As a museum leading the charge of acquiring women's art, two notable 2020 additions to the permanent collection are Mary L. Haines and Dyani White Hawk's works. These artists share their first artwork to enter PAFA's collection and are both in 2021 exhibitions. In 1889, Haines attended the School of Design for Women in Philadelphia under American artist Emily Sartain (1841-1927). She received accolades and a scholarship to continue her work and later studied with William Merrit Chase. Haines exhibited watercolors and oil paintings at PAFA's annual exhibitions (1889-1891), and like many women artists of the period she was best known for her works on paper. Thus Dr. Anna O. Marley, Kenneth R. Woodcock Curator of Historic American Art is thrilled that Southampton, NY, a 1909 charcoal by Haines has entered PAFA’s collection and will be on view in Women in Motion: 150 Years of Women's Artistic Networks at the Pennsylvania Academy of the Fine Arts.

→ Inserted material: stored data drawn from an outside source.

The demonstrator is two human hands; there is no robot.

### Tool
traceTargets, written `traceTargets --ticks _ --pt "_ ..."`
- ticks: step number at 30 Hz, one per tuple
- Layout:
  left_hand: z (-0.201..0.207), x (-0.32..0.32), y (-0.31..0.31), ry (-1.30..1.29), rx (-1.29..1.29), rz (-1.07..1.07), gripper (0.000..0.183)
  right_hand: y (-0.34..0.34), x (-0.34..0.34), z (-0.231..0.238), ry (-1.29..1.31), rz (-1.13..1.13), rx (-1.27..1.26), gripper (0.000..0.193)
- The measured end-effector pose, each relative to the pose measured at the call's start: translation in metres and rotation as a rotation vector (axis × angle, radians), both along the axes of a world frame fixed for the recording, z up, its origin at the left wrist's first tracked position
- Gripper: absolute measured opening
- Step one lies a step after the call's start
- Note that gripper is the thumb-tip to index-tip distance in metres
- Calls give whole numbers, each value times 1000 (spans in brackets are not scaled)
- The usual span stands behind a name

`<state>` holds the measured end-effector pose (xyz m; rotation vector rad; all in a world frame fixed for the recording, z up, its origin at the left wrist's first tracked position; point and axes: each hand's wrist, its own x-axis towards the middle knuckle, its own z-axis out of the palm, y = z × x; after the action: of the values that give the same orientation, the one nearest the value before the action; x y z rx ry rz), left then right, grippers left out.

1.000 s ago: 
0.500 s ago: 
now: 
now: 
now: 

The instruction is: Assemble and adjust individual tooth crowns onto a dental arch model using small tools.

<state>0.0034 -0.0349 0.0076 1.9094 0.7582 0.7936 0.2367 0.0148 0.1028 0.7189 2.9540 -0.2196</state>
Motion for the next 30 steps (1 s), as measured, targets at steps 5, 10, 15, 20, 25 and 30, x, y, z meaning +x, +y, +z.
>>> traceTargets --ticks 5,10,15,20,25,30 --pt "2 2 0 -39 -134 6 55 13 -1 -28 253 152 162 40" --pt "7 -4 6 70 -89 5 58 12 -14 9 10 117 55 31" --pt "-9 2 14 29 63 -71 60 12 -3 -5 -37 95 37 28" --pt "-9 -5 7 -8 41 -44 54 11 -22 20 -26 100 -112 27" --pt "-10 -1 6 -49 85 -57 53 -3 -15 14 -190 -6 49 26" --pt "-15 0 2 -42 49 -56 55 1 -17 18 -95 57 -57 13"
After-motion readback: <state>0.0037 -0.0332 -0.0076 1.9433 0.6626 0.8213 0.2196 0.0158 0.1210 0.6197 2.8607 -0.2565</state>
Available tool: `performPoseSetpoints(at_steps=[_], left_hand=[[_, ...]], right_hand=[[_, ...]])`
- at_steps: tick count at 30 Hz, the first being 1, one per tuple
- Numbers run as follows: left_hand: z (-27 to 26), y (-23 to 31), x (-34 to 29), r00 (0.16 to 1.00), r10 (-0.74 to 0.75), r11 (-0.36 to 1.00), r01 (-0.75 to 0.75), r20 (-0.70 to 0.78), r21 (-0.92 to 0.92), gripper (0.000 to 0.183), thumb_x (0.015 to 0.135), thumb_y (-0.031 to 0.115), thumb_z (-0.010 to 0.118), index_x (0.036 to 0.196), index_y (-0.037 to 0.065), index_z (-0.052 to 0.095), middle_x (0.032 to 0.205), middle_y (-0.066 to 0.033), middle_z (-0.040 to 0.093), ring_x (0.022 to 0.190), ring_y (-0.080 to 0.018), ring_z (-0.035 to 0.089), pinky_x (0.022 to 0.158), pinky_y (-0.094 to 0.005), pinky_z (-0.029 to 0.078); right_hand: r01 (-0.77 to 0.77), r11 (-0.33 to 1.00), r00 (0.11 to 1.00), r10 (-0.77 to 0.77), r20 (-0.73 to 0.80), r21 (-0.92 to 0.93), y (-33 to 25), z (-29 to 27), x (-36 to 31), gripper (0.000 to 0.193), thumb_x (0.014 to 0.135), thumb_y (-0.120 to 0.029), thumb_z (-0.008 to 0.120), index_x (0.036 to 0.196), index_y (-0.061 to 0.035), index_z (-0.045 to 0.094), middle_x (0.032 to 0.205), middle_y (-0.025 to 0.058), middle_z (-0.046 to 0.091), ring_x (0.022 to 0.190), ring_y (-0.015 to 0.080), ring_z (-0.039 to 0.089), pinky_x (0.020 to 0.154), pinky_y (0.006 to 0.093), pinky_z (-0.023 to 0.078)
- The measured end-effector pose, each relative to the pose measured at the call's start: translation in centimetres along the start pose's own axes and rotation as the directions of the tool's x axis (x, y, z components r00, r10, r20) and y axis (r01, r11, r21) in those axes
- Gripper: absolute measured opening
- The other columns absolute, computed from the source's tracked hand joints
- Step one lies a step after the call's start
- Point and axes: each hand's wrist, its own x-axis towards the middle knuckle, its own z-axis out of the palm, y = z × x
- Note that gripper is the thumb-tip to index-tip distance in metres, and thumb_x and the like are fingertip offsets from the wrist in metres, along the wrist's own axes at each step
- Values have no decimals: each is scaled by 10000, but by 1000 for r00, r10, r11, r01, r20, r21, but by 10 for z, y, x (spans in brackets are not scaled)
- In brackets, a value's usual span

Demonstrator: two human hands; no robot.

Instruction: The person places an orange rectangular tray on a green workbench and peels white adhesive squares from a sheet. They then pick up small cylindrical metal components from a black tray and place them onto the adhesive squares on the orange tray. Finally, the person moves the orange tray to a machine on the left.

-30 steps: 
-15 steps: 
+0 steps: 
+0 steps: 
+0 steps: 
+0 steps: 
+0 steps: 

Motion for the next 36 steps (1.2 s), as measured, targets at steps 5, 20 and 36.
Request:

She Gives (Quiet Strength VII) by Dyani White Hawk celebrates the quiet power of women artists' invisible labor and resilience by using oil paint and minute brushstrokes on canvas to evoke beadwork traditions of her heritage. White Hawk, an artist of Sičangu Lakota and European American ancestry, draws from her cross-cultural education, experiences, and influences when creating her art. "Her work demands that we consider why native artists and their traditions are often missing from our museum galleries. When their impact, appropriated art forms, and images are present in everything from early American colonial imagery to modernist abstraction," said Jodi Throckmorton, Curator of Contemporary Art. She Gives (Quiet Strength VII) is currently on loan to the Kemper Museum of Contemporary Art for a significant solo exhibition of White Hawk’s work. It will return to PAFA this summer and rejoin Taking Space: Contemporary Women Artists and the Politics of Scale.